### EXERCISE REQUIREMENTS
Give back, unchanged, the line containing "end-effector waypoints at" and every line after it up to the end of the listing.
━━━ DATASET SECTION
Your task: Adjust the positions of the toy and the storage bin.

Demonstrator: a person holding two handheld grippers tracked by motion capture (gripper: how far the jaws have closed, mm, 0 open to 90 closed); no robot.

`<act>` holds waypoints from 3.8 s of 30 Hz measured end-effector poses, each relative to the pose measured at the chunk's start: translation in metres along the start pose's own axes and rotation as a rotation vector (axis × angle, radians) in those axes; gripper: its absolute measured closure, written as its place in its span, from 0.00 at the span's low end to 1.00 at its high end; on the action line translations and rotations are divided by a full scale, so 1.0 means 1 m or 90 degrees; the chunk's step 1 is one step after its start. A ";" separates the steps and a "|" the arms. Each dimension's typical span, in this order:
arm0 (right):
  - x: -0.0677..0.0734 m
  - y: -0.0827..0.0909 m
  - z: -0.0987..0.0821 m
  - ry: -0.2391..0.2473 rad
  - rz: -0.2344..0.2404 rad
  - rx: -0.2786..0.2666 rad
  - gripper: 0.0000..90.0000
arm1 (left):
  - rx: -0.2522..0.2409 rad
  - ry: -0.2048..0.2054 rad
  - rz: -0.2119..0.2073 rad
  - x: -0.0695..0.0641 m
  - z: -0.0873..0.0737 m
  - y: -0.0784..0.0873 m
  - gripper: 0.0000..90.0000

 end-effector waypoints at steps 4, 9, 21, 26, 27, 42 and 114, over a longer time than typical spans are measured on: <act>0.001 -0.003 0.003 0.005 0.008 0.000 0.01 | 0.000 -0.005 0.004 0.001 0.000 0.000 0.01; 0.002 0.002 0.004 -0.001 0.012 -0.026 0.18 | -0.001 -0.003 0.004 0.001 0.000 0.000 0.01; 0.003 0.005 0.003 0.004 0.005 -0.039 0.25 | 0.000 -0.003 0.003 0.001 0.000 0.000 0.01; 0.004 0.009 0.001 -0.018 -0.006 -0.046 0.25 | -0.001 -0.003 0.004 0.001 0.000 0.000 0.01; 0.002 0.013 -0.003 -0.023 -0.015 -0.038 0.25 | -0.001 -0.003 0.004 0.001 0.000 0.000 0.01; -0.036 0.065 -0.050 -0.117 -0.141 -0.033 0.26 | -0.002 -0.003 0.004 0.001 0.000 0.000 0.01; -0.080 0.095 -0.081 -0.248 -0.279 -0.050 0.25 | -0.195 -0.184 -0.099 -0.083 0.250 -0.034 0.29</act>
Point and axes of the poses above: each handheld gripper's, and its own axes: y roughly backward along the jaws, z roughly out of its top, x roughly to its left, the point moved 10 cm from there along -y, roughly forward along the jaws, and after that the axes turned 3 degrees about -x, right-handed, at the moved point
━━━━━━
### ANSWER TO THIS EXERCISE
 end-effector waypoints at steps 4, 9, 21, 26, 27, 42 and 114, over a longer time than typical spans are measured on: <act>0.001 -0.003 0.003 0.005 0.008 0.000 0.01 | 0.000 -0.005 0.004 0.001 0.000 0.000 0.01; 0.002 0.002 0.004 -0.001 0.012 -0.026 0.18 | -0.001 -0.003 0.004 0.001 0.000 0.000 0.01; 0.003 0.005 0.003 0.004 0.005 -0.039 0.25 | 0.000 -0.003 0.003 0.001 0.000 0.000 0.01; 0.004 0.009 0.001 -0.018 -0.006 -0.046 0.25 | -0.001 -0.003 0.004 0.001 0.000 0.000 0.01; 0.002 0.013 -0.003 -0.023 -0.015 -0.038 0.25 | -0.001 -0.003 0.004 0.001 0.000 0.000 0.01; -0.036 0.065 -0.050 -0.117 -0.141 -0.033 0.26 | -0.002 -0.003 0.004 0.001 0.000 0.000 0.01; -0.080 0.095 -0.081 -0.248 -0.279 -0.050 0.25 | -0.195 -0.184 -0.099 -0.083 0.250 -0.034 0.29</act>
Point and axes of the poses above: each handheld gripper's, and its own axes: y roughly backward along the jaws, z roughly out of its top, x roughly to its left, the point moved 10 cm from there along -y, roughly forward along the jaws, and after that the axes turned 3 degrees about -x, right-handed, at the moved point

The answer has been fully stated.